Gender Stereotypes in Children’s Media: Where Are We Now?
By Olivia Dickinson
Digital Consultant
and
Diversity and Inclusion Representative - CMF Executive Group
Seven years ago, back in November 2013, I produced one of the Children's Media Foundation’s first live events. Those were the days where you could come along in person to drink some warm white wine, listen to panellists and have a chat afterwards with new and old friends. The topic of that event was ‘Representation and Gender Skew’.
The Let Toys Be Toys campaign was just one year old, the Hopster streaming app was in its infancy, 16-year-old Malala Yousafzai gave a speech at the United Nations and my then 3-year-old son was mostly watching Octonauts - a show with 8 or 9 main characters, only 2 of whom are definitely female, though one was Tunip: half animal, half vegetable - the first non-binary animated character...?
Fast forward to Covid-year 2020, where Brexit has happened and Donald Trump is US President, and what has changed in the children’s TV landscape around ‘representation and gender skew’? Are TV shows still ‘skewing’ to only boys or only girls? Are there now pre-school animations that feature groups of characters with an equal mix of male and female characters? Is the merchandising and apparel of shows like Octonauts still removing female characters from the boys’ pyjamas and making all the girls’ toys and clothes in pink? Sadly, the answers, respectively, are yes, no and yes, as Let Toys Be Toys and Hopster detailed for the Children's Media Conference in their videos for the Inclusivity Now strand.
Hopster’s report last year, Is TV Making Your Child Prejudiced? focused on all sorts of representation across children’s content, but within the section on gender stereotyping they found that across the 50 different shows for pre-schoolers that they surveyed, over a third of the episodes perpetuated gender stereotypes: boys who fight, girls who are image orientated; males as the knowledge and power bearers; girls being undermined, or doing the cleaning. Let Toys Be Toys has always focused on gender stereotypes and the harmful effects of those stereotypes on children from an early age, making the connection between how girls are portrayed in TV ads, TV shows and in the toys marketed to them and the subject choices they make in their school careers, the career choices they make after GCSEs.and how they feel about their appearance.

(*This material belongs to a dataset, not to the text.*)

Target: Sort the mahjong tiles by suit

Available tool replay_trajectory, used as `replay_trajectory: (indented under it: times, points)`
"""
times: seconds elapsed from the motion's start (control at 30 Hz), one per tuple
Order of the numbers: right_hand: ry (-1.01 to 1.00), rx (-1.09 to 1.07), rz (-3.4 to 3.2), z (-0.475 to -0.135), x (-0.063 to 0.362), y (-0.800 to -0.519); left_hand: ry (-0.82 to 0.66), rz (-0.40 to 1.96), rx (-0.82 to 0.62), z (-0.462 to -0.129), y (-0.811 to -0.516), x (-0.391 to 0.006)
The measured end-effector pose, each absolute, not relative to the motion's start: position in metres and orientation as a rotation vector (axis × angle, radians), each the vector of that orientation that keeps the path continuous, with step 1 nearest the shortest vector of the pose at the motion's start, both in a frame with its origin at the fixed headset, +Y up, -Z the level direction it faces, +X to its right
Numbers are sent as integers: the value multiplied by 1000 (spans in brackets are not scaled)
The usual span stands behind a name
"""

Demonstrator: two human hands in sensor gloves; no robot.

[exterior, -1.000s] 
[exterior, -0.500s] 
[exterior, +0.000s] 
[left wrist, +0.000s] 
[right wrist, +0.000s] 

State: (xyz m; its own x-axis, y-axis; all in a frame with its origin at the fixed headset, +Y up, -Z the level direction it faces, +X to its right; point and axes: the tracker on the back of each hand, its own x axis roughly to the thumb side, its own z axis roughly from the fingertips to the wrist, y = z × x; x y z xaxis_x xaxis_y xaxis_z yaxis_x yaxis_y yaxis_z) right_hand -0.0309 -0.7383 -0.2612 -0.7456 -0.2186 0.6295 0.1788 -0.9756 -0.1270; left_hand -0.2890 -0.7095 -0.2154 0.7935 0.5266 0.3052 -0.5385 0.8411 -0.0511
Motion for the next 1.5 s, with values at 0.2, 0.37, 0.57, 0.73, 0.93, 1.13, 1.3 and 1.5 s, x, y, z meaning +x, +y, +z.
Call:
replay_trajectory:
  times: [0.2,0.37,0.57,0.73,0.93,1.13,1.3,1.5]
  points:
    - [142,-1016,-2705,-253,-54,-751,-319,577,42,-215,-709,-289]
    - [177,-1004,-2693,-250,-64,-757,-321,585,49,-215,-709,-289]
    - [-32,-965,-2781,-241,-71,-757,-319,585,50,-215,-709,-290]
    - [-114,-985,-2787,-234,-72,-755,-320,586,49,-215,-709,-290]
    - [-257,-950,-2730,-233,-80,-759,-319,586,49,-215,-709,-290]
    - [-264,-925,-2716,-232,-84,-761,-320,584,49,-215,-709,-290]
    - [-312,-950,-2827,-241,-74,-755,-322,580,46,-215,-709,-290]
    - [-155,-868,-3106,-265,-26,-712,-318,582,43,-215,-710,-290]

Girl Guiding survey: 39% of girls aged 11-21 feel unhappy they can’t look the way they do online.
Girls are still being told that themes of beauty, imagination, caring, cooking and cleaning, and stories about princesses or romance, are for them. And boys are absorbing that too, that those themes are not ‘for them’ and are somehow ‘girly’ and therefore lesser. Boys meanwhile are expected to always be a child who loves action, adventure, science, space and transport, and not be interested in reading, arts and crafts or playing role play.
Of course there has been progress, and some of that has been accelerated by #MeToo and Black Lives Matter – this year Viacom has committed to its global no diversity, no commission pledge. But is that any different to the production requirements homegrown BBC and Sky have had in place for much longer around diversity?
And of course there are female leads in pre-school shows for little girls to emulate (we’ve always had Dora the Explorer, and Doc McStuffins since 2012, now joined by JoJo in JoJo and Gran Gran), shows like Hey Duggee show mixed families and very little ‘pinkification’. But what about the equal groups of boy and girl characters, or some boy heroes who aren’t into action and adventure and pre-school licensed clothing that isn’t pink?
The Hopster report noted that subscription and streaming media services were more likely to perpetuate negative stereotypes than ‘free-to-air’ equivalents, so wherever you make your content available, please note the #just4asks from Let Toys Be Toys for retailers and apply them to your own content and commissioning.